Il nome del genere è dedicato all'astronomo danese Tycho Brahe; l'epiteto specifico si riferisce invece alla possibilità di poterne mangiare i datteri maturi.
Questa palma è originaria dell'Isola di Guadalupe, ove è in pericolo d'estinzione; fu scoperta attorno al 1875.
E' alta fino a 12 m, ha un tronco del diametro di 40 cm, allargato alla base. La foglia ha un picciolo di circa 1,5 m con margini prominenti e dentelli smussati; nell'attacco al fusto si ricopre di un folto tessuto bruno-rossastro.
La lamina è palmata con un raggio di 1,5-2 m, concava superiormente e divisa sino a metà in 70-80 segmenti verdi, rigidi, larghi circa 3 cm e incisi all'apice.
L'infiorescenza, dotata di spate pelose, è lunga come le foglie o leggermente meno, è ramificata (con 3 ordini di ramificazioni). I frutti sono globosi, mucronati, di circa 3,5 cm in diametro, prima verdi poi gialli, infine neri a maturità e commestibili.
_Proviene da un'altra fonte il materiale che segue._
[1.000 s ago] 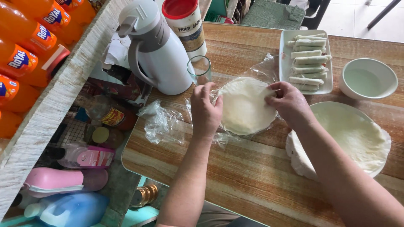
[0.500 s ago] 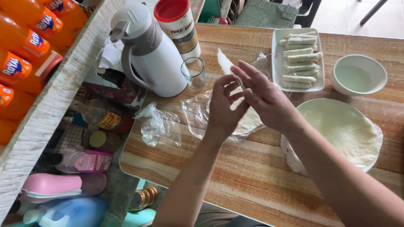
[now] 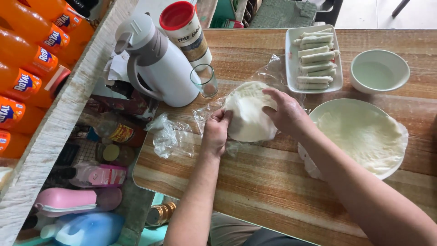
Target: Separating thin spring roll wrappers from a stack.
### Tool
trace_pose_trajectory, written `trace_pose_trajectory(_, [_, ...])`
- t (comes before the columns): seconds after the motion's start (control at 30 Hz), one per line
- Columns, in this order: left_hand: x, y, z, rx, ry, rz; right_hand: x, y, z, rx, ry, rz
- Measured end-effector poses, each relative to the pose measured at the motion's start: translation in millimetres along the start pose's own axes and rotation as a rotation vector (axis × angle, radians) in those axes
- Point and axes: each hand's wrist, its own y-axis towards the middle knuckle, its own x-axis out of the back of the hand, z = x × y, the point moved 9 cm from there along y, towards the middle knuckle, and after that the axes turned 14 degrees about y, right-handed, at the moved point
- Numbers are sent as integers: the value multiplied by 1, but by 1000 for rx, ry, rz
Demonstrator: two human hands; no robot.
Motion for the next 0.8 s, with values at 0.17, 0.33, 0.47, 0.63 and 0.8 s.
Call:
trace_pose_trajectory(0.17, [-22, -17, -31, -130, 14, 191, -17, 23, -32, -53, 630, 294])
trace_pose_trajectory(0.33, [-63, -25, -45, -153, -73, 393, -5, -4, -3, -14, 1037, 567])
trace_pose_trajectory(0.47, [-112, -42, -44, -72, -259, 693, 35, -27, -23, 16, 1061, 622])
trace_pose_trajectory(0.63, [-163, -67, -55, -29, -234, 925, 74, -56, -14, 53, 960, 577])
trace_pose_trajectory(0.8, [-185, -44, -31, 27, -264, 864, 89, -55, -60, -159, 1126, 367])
I semi sono i più duri con cui mi sia capitato di lavorare, sopratutto a causa della presenza di una 'corazza' protettiva che solo dopo 1 ora e più di levigazione (elettrica, non oso pensare a pedali) incominciano a rivelare il bianco esterno; ancor più particolare è il punto di attacco del picciolo, chiamato botanicamente mucrone, che forma all'interno del seme una massa più scura non rilevabile esternamente.